Ingredients (makes one large and two regular-sized loaves; after filling two bread pans, I shape the remaining dough into a big round loaf and bake it on a baking sheet):
2 packets active dry yeast, disolved in
3 cups water, lukewarm
1/2 cup canola oil
1/2 cup honey (or a mix of honey and molasses, depending on the contents of your pantry)
1 tsp salt
3-1/2 cups whole wheat flour
3-1/2 cups unbleached white flour
1/2 cup wheat germ
plenty of extra flour to dust your hands and kneading surface
1. Dissolve yeast in water (temperature-test the water by pouring it over your wrist the same way you’d test a baby bottle.)
2. Sift flours with salt into a large mixing bowl and add the rest of the ingredients. Mix gently but thoroughly–you don’t want any remaining flour patches.
3. Now comes the kneading. I like to do this in two parts, both because the dough is easier to deal with that way, and because measuring the elasticity of the dough I’m kneading against the unkneaded batter gives me a sense of how much more kneading I have to go. Whether you knead the dough all together or in portions, it takes about 10 minutes per batch to achieve desired elasticity. I write off the time commitment as good upper-body exercise, so throw your shoulders into it!
4. Return dough to the bowl and cover it with a towel. Allow it to rise until it has doubled in size–this will probably take between 45 minutes and an hour. Make sure the bread is not rising in a drafty area; if your kitchen is cool, you can stick the bowl in the oven to protect it from drafts. In the meantime, lightly grease the bread pans with a little butter or non-stick spray.

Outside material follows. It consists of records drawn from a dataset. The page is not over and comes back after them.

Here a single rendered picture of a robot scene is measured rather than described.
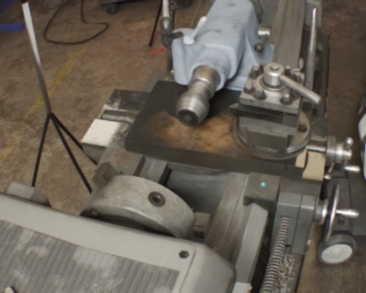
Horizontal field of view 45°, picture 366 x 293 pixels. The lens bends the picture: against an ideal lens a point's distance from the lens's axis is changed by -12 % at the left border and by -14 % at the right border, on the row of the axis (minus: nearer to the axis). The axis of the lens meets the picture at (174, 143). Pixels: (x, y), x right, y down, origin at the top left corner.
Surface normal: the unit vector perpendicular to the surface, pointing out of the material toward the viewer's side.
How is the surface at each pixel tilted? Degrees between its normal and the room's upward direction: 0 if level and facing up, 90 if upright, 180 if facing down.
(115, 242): 0
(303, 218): 90
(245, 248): 36
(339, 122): 0
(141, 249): 0
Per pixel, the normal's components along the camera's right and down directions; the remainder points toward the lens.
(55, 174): -0.08, -0.74
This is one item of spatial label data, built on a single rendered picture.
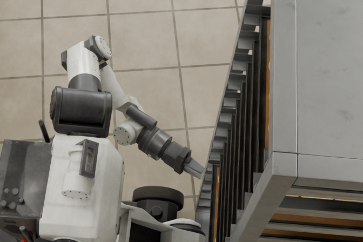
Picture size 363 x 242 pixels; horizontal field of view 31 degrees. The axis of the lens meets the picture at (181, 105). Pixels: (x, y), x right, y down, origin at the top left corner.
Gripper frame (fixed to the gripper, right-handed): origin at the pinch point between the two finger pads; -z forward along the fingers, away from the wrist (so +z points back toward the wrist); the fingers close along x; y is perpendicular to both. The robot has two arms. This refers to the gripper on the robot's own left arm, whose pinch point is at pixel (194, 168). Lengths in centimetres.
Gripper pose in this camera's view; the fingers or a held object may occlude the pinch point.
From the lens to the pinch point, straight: 196.6
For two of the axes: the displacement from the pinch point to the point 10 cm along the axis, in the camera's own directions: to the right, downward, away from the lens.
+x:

5. Preheat oven to 350º. When the dough has risen sufficiently, punch it down to release the big air bubbles and knead it once or twice. Transfer dough to the bread pans (and baking sheet, if you’re using my trick.) Allow the dough to rise again, ideally doubling in size again and rising to the tops of the pan centers. (
6. When the bread has finished its second rising stint, it’s finally ready to bake. This will take about 40-45 minutes; bake the loaves until they’ve turned light brown, but don’t let them dry out!
If you wrap your bread well in foil, it will keep for quite awhile without loosing moisture. You can also freeze part of your batch for later if you can’t eat it all in about a week. Ideally served fresh out of the oven or toasted and spread with a little olive oil, pumpkin butter, or jam, this bread is also great for sandwiches or as a side with soup or salad!